Solo así podemos entender cómo siguen aumentando los empleos precarizados como los que padecen las trabajadoras del hogar (sobre todo si son internas), los llamados trabajadores y trabajadoras de plataforma, o los y las trabajadoras del campo, en su inmensa mayoría, personas inmigrantes. Y todo ello ha sido posible, gracias también a cierta normalización social de la precariedad laboral, sobre todo entre personas jóvenes y mujeres. Uno más de los síntomas de una enfermedad, el capitalismo, que amenaza con mayores dosis de desigualdad, pobreza e insostenibilidad.

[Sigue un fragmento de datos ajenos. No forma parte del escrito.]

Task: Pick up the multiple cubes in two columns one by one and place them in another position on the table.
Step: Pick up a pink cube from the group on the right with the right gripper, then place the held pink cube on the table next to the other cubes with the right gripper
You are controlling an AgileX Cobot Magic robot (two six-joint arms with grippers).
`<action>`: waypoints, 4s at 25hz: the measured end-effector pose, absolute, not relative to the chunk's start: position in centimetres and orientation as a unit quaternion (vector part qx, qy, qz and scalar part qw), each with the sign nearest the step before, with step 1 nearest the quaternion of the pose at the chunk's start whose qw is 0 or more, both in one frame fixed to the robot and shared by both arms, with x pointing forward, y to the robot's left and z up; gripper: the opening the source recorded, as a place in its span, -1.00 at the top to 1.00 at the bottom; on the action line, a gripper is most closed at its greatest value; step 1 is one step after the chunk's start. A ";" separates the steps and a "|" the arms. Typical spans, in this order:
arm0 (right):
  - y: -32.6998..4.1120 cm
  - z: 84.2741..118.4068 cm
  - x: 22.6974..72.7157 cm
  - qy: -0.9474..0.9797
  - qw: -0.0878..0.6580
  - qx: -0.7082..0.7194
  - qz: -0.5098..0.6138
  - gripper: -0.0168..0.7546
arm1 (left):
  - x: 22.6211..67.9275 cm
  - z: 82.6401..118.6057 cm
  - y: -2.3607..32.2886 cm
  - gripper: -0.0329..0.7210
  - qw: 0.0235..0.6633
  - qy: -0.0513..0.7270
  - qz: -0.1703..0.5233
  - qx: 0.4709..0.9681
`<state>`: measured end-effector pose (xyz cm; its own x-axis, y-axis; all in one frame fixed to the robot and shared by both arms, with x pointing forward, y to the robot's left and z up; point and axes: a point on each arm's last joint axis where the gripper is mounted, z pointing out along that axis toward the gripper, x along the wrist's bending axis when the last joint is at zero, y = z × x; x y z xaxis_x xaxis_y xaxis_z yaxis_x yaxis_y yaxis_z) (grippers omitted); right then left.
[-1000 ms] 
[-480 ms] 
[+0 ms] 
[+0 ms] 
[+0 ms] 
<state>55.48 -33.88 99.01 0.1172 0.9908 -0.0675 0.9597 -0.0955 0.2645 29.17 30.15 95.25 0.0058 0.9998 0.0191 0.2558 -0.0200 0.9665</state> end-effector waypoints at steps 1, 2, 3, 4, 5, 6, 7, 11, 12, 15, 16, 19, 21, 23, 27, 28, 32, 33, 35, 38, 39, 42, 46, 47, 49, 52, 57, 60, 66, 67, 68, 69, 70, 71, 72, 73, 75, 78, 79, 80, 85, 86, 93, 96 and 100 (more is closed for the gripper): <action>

No es, por lo tanto, descabellado asegurar que en estos momentos el trabajo indecente gana por goleada a los trabajos que podríamos meter en la esfera de la decencia. Si esto es así, como señalan los datos, los peligros de degradación de las condiciones de trabajo y de vida de una parte mayoritaria de la población mundial ponen en jaque los niveles de cohesión social, y con ellos, la paz social y los pilares del sistema democrático. El proceso de pauperización de un porcentaje importante de personas, junto con el aumento de los niveles de desigualdad, la falta de seguridad y de condiciones dignas de trabajo, acaban finalmente en un proceso de polarización social que nutre entre otros, el ascenso de la extrema derecha a nivel global, con el consiguiente deterioro de los valores democráticos.
Hablar de Trabajo Decente es sinónimo de esperanza en un mundo más justo y sostenible. El alejamiento de la realidad respecto de este “deber ser” que engloba el Trabajo Decente, pone en marcha los mecanismos sociales que nutren los comportamientos insolidarios y excluyentes de los que se nutre el neofascismo.